To ascertain the enzymatic activity in plants, the activities of superoxide dismutase (SOD) and catalase (CAT) were examined. Fresh material (0.5 g) was homogenized in 5 mL of ice-cold 50 mM potassium phosphate buffer (pH 7.8) containing 0.1 mM EDTA-Na and 1 mM ascorbate at 4 °C. The homogenate was centrifuged at 12 000 × g for 15 min at 4 °C, and the clear supernatant (crude enzyme extract) was used for assays. SOD activity was determined by monitoring the inhibition of nitro-blue tetrazolium (NBT) reduction at 560 nm in a reaction mixture containing riboflavin (Gupta et al. 1993). CAT activity was measured by following the decrease in absorbance at 240 nm due to H₂O₂ decomposition (Aebi 1984). All spectrophotometric readings were taken at 25 °C and corrected against appropriate blanks.

Total Soluble Sugar

To quantify total soluble sugars (TSS), 0.1 g of fresh leaf or root tissue was weighed and immediately placed in 5 mL of 80 % (v/v) ethanol.

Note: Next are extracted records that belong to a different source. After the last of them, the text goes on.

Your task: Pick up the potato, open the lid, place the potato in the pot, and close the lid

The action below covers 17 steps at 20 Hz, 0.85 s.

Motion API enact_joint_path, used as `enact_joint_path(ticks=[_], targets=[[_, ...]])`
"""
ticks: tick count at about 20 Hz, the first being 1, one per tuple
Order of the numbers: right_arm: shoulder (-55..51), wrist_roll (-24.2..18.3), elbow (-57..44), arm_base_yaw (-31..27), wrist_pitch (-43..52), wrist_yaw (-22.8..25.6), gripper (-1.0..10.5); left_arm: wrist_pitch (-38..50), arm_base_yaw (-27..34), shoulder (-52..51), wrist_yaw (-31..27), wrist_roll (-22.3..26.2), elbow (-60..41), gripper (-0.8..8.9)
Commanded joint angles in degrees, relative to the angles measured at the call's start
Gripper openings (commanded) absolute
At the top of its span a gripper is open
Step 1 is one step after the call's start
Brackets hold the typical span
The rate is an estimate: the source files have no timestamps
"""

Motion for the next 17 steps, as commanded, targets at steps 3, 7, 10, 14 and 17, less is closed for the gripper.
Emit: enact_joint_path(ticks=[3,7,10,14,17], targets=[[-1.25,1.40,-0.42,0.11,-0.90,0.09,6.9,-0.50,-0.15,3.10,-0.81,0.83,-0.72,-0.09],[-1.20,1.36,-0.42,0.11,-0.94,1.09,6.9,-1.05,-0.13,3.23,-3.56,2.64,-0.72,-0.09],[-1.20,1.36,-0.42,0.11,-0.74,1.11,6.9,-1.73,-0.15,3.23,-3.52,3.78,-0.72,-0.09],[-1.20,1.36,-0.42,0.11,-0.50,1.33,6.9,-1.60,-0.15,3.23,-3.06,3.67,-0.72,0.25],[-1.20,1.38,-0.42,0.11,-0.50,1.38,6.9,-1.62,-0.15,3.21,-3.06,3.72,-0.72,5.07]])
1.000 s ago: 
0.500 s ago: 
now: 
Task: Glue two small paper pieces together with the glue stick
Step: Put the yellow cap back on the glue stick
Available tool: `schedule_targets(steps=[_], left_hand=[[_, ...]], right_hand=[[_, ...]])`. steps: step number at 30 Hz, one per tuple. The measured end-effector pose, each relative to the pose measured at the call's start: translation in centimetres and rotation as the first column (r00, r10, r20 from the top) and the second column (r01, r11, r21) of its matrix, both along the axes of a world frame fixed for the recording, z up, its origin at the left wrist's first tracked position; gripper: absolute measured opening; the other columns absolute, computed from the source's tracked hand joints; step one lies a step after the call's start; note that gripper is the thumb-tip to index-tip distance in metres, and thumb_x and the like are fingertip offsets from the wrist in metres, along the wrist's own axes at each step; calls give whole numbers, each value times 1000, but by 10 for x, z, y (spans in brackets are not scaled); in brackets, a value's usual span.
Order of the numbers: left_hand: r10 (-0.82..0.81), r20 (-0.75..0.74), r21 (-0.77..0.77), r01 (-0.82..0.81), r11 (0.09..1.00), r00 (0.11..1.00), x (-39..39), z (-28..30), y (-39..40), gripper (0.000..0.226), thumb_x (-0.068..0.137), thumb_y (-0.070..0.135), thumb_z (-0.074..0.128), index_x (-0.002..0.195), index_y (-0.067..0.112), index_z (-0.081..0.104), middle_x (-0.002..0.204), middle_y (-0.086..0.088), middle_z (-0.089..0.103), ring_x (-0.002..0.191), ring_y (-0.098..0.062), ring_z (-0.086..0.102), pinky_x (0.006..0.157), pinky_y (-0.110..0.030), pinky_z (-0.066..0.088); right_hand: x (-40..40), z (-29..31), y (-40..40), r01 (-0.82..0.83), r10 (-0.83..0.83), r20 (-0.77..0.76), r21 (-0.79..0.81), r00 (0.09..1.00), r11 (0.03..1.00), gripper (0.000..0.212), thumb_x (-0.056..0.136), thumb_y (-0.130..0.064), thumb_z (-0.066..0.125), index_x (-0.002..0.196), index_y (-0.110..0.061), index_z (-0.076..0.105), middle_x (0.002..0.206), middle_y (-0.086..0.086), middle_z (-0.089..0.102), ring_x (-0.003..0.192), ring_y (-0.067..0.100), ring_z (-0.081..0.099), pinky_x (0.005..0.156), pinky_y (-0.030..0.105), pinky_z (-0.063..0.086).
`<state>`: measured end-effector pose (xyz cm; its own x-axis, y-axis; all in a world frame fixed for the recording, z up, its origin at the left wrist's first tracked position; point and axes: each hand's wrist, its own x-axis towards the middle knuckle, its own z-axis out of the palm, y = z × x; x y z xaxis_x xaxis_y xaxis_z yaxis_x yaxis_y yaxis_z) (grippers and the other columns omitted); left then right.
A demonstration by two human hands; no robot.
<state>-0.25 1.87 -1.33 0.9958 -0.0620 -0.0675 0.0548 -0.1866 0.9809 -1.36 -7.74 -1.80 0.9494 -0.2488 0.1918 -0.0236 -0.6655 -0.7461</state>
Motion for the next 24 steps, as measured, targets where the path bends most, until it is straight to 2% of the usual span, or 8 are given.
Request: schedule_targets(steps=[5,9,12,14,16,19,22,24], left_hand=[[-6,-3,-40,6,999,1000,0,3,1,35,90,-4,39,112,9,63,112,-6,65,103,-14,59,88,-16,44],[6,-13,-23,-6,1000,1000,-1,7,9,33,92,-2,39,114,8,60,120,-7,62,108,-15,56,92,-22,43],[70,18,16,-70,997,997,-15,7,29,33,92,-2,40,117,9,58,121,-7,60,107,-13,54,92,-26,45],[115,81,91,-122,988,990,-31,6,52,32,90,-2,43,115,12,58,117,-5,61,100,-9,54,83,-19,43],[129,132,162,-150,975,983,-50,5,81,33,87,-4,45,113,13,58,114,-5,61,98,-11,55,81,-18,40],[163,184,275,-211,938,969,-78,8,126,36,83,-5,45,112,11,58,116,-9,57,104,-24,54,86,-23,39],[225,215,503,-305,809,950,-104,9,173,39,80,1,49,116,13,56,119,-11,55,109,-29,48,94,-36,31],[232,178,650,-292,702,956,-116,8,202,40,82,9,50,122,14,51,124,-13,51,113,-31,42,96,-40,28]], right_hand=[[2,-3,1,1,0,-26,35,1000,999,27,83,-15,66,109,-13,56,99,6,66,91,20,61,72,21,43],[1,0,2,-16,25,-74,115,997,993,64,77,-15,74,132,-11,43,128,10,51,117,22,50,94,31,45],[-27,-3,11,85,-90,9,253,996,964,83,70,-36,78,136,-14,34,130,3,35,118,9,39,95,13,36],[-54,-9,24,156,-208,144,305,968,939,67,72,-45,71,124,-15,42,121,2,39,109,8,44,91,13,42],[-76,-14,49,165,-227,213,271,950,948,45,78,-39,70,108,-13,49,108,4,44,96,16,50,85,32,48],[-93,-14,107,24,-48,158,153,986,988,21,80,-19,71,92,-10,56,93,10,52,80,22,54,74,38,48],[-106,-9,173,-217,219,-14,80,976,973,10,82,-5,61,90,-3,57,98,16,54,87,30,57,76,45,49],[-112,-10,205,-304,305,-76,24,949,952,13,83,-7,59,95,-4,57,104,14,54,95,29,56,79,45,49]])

The suspension was incubated at 80 °C for 30 min with occasional vertexing to extract soluble sugars; this extraction was repeated three times, pooling the supernatants each time to a final volume of ~20 mL. The combined ethanolic extract was evaporated to dryness at 55 °C under a gentle stream of air (or under reduced pressure). The residue was re-dissolved in 2 mL distilled water and stored at –80 °C until analysis. TSS concentration was determined by the anthrone–sulfuric acid method (Van Handel 1968): 0.2 mL aliquot of the aqueous extract was mixed with 0.8 mL of freshly prepared anthrone reagent (0.2 % w/v anthrone in 95 % H₂SO₄), heated at 100 °C for 10 min, cooled on ice, and the absorbance of the blue-green chromophore was read at 620 nm using a Beckman DU-520 spectrophotometer. A glucose standard series (0–100 µg/mL) was run in parallel and used to construct the calibration curve; results were expressed as mg glucose equivalents g⁻¹ fresh weight (FW).

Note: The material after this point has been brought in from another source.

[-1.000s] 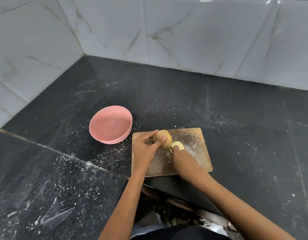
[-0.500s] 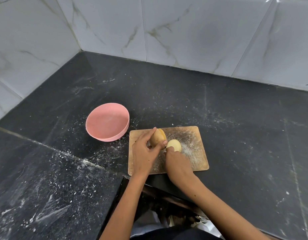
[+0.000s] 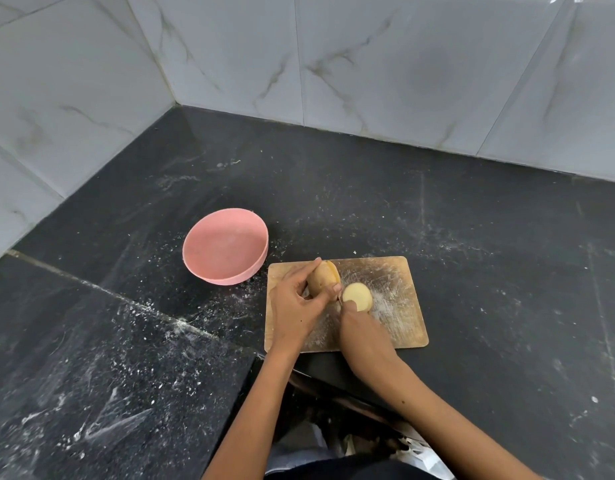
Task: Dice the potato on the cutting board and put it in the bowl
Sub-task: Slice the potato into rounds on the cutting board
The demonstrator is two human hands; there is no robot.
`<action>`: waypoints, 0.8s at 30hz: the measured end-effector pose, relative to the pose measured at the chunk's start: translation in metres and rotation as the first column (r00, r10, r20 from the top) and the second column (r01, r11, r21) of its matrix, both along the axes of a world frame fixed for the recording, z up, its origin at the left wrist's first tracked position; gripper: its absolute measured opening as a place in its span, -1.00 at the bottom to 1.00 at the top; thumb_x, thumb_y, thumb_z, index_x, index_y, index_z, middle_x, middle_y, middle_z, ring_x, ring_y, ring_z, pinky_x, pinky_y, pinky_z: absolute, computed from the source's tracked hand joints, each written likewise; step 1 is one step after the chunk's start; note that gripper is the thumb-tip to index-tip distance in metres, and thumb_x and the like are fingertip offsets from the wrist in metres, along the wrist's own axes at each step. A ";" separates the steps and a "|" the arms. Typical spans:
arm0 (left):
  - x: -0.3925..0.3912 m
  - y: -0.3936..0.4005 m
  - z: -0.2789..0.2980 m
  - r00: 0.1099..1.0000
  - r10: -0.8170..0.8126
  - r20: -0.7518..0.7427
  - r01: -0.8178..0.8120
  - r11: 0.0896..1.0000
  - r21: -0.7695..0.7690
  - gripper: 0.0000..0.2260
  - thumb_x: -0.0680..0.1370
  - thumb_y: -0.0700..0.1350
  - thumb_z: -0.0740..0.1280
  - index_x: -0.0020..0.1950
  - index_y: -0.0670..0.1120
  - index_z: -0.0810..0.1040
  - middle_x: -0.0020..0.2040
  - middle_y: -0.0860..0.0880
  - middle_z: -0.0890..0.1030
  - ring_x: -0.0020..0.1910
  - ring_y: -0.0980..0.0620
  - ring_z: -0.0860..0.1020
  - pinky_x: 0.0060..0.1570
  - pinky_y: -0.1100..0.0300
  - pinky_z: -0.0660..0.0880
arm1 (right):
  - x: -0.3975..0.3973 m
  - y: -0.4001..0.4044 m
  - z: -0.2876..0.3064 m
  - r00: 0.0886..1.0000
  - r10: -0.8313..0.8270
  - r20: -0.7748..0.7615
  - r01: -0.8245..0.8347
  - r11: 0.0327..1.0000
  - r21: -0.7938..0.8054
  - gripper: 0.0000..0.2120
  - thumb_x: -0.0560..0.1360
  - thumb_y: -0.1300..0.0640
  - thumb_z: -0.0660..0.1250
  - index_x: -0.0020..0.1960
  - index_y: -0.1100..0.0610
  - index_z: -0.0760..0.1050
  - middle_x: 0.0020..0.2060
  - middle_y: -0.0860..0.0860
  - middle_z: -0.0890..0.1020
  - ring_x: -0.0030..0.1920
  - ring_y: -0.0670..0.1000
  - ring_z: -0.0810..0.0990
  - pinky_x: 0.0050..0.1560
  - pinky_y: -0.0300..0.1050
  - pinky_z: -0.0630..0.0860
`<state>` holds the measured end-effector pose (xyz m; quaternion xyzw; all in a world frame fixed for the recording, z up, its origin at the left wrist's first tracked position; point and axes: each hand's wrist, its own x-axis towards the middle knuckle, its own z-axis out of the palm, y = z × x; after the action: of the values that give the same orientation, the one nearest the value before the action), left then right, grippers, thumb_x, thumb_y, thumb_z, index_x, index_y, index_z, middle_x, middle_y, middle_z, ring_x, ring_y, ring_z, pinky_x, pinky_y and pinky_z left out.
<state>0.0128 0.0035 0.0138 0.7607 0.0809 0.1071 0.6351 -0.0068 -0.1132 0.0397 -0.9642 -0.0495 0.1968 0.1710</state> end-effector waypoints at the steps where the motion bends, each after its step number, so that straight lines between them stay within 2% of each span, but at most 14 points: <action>1: 0.000 0.001 0.000 1.000 0.000 -0.009 0.000 1.000 -0.009 -0.55 0.35 -0.21 0.58 0.22 -0.10 0.60 0.11 0.03 0.64 0.13 0.14 0.59 0.08 0.32 0.51 | -0.006 -0.002 -0.001 1.000 0.006 0.008 -0.006 1.000 -0.014 -0.75 0.62 0.31 -0.05 0.26 0.21 0.26 0.12 0.19 0.55 0.12 0.21 0.54 -0.09 -0.02 0.36; 8: 0.003 0.006 -0.002 0.997 0.011 -0.075 -0.019 0.994 -0.112 -0.53 0.36 -0.28 0.56 0.24 -0.17 0.58 0.10 -0.06 0.66 0.12 0.06 0.62 0.16 0.13 0.55 | 0.015 0.006 0.002 1.000 0.015 -0.003 -0.015 0.997 0.075 -0.72 0.60 0.33 -0.03 0.28 0.23 0.27 0.10 0.19 0.56 0.07 0.21 0.56 -0.11 -0.04 0.35; 12: 0.002 0.006 -0.003 0.996 0.008 -0.089 -0.022 0.989 -0.149 -0.55 0.37 -0.25 0.56 0.23 -0.11 0.58 0.10 -0.07 0.67 0.11 0.02 0.63 0.16 0.02 0.56 | -0.008 -0.004 0.000 0.998 0.058 -0.008 -0.059 0.997 -0.044 -0.72 0.59 0.37 -0.03 0.26 0.24 0.25 0.11 0.20 0.55 0.11 0.22 0.54 -0.12 -0.03 0.33; 14: 0.003 0.007 -0.003 0.995 0.007 -0.100 -0.024 0.986 -0.164 -0.55 0.37 -0.24 0.56 0.23 -0.11 0.59 0.11 -0.07 0.66 0.12 0.02 0.63 0.17 0.00 0.55 | -0.011 -0.006 0.000 0.998 0.060 -0.014 -0.061 0.997 -0.054 -0.72 0.58 0.38 -0.04 0.25 0.24 0.25 0.11 0.21 0.55 0.11 0.23 0.54 -0.11 -0.02 0.35; 17: 0.004 0.011 -0.003 0.994 0.018 -0.105 -0.037 0.983 -0.180 -0.56 0.37 -0.24 0.56 0.23 -0.12 0.59 0.10 -0.03 0.66 0.11 0.04 0.63 0.15 0.05 0.56 | 0.005 -0.001 0.001 0.998 0.058 -0.015 -0.058 0.998 -0.001 -0.73 0.59 0.36 -0.03 0.26 0.25 0.25 0.10 0.21 0.55 0.09 0.22 0.55 -0.12 -0.03 0.34; 20: 0.003 0.012 -0.002 0.994 0.025 -0.104 -0.044 0.983 -0.178 -0.55 0.38 -0.27 0.54 0.25 -0.19 0.58 0.08 0.00 0.66 0.10 0.08 0.63 0.09 0.19 0.56 | 0.014 0.005 -0.001 0.998 0.057 -0.021 -0.056 0.997 0.055 -0.71 0.59 0.34 -0.01 0.30 0.25 0.25 0.09 0.20 0.56 0.08 0.21 0.56 -0.13 -0.04 0.35; 24: 0.002 0.011 -0.001 0.993 -0.003 -0.114 -0.019 0.981 -0.195 -0.55 0.37 -0.30 0.53 0.25 -0.20 0.58 0.02 0.11 0.67 0.05 0.12 0.64 0.09 0.21 0.57 | -0.002 -0.002 -0.007 0.998 0.065 -0.012 -0.065 0.998 -0.006 -0.78 0.63 0.29 -0.03 0.23 0.22 0.28 0.11 0.19 0.55 0.10 0.20 0.54 -0.11 -0.04 0.31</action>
<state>0.0152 0.0147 0.0127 0.6991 0.1301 0.0576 0.7007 -0.0093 -0.1154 0.0328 -0.9615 -0.0790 0.2079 0.1616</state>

Pb Accumulation in Plant Tissues

The concentration of Pb in plant tissues was determined using inductively coupled plasma–mass spectrometry (ICP-MS) equipped with a quadrupole mass analyzer, a concentric nebulizer, and a cyclonic spray chamber. The instrument was operated under standard conditions, including an RF power of about 1.4 kW, plasma gas flow of about 15 L min⁻¹, auxiliary gas flow of about 1.0 L min⁻¹, and nebulizer gas flow of about 1.0 L min⁻¹. Pb was quantified by monitoring the ^208Pb isotope due to its high sensitivity and minimal spectral interference. Calibration standards were prepared by serial dilution of a certified 1000 mg L⁻¹ Pb stock solution in 1% (v/v) HNO₃, and calibration curves showed excellent linearity (R² > 0.999).

Quality assurance and quality control (QA/QC) procedures included the use of analytical-grade reagents and ultrapure deionized water (18.2 MΩ cm^-1). Procedural and reagent blanks were analyzed with each batch to assess potential contamination. Internal standards (e.g., ^103Rh or ^115In) were applied to correct for instrumental drift and matrix effects.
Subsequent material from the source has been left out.